Erste Eindrücke
Der im Oktober 2018 veröffentlichte Hammer Rip’D Pearl ist ein technisch faszinierender Ball, der mit Konventionen bricht. Anstatt wie die meisten Pearl-Bälle hochglanzpoliert zu sein, kommt dieser Ball mit einem werksseitigen Finish von 3000 Grit Abralon aus der Box. Diese matte Oberfläche auf der Aggression Pearl CFI Schale sorgt für eine Optik in Blue/Gold/Light Blue, die nicht funkelt, sondern "Business" signalisiert. Im Inneren arbeitet der asymmetrische Rip’D-Kern, der mit einem RG von 2.48 und einem Differential von 0.054 (bei 15 lbs) sehr niedrige und drehfreudige Werte liefert. Ein Alleinstellungsmerkmal ist die CFI-Technologie (Carbon Fiber Infused), bei der Kohlefaser sowohl in die Schale als auch in den Außenkern eingearbeitet wurde. Dies dient nicht nur der Haltbarkeit (Hammer bot hierauf 3 Jahre Garantie), sondern verbessert laut Hersteller auch die Energieübertragung in den Pins.
Vergleichsanalyse
Im Vergleich zum Hammer Rip’D Solid ist die Pearl-Version erwartungsgemäß sauberer durch die Front, aber durch das 3000er Finish bei weitem nicht so rutschig wie klassische "Shiny Pearls". Er liest die Bahn früher als beispielsweise ein polierter Hammer Black Widow Gold und bietet eine kontrolliertere, weniger ruckartige Reaktion am Breakpoint.
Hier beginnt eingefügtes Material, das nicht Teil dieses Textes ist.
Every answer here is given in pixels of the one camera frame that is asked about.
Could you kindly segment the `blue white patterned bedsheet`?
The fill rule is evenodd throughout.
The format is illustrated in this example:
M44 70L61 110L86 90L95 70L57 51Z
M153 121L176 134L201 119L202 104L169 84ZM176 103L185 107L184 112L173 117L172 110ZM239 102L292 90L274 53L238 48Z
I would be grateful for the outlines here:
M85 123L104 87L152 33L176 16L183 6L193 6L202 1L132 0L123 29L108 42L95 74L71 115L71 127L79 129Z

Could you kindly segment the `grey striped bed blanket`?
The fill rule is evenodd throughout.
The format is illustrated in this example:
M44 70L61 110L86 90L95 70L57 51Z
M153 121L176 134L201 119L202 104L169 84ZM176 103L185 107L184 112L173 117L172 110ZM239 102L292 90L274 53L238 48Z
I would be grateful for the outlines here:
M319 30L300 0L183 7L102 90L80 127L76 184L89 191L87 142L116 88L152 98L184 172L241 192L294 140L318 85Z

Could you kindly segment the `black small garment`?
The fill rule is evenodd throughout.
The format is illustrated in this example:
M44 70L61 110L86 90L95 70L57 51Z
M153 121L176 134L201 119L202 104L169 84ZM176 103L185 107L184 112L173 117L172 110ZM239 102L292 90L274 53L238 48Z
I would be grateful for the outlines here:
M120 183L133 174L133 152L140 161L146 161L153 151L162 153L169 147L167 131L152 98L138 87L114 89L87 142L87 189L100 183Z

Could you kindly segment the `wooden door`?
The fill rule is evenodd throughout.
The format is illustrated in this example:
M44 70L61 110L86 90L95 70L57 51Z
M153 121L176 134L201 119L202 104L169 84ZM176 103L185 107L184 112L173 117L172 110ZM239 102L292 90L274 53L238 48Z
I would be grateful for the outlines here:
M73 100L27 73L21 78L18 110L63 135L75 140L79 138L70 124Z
Wenn man ihn mit dem originalen Rip’D (Hybrid, der poliert war) vergleicht, wirkt der Pearl fast stabiler in der Midlane, da die raue Oberfläche das Rutschen im Öl verhindert. Er verhält sich eher wie ein "Strong Pearl" im Stile eines Storm Physix (der später kam), der Länge bietet, ohne "zickig" auf Ölstreifen zu reagieren. Er ist die goldene Mitte: mehr Backend als der Solid, aber mehr Traktion als der Hybrid.
Praktische Anwendung
Aufgrund seiner matten Pearl-Oberfläche ist der Rip’D Pearl keine Wahl für trockene Bahnen, sondern fühlt sich auf Medium- bis Heavy-Oil-Mustern am wohlsten. Er ist ideal für die Situation, wenn ein reiner Solid-Ball zu früh anlaufen würde, ein glänzender Ball aber noch zu weit rutscht (Over/Under-Reaktion). Das 3000er Finish hilft dem Ball, den Übergang vom Öl ins Trockene harmonisch zu gestalten. Er ist perfekt für Spieler, die die Gasse öffnen wollen, aber einen runderen Bogen bevorzugen statt eines scharfen Knicks. Sollte der Ball zu früh rollen, lässt er sich hervorragend polieren, um ihn in ein klassisches "Skid-Flip"-Monster zu verwandeln, was seine Vielseitigkeit enorm steigert.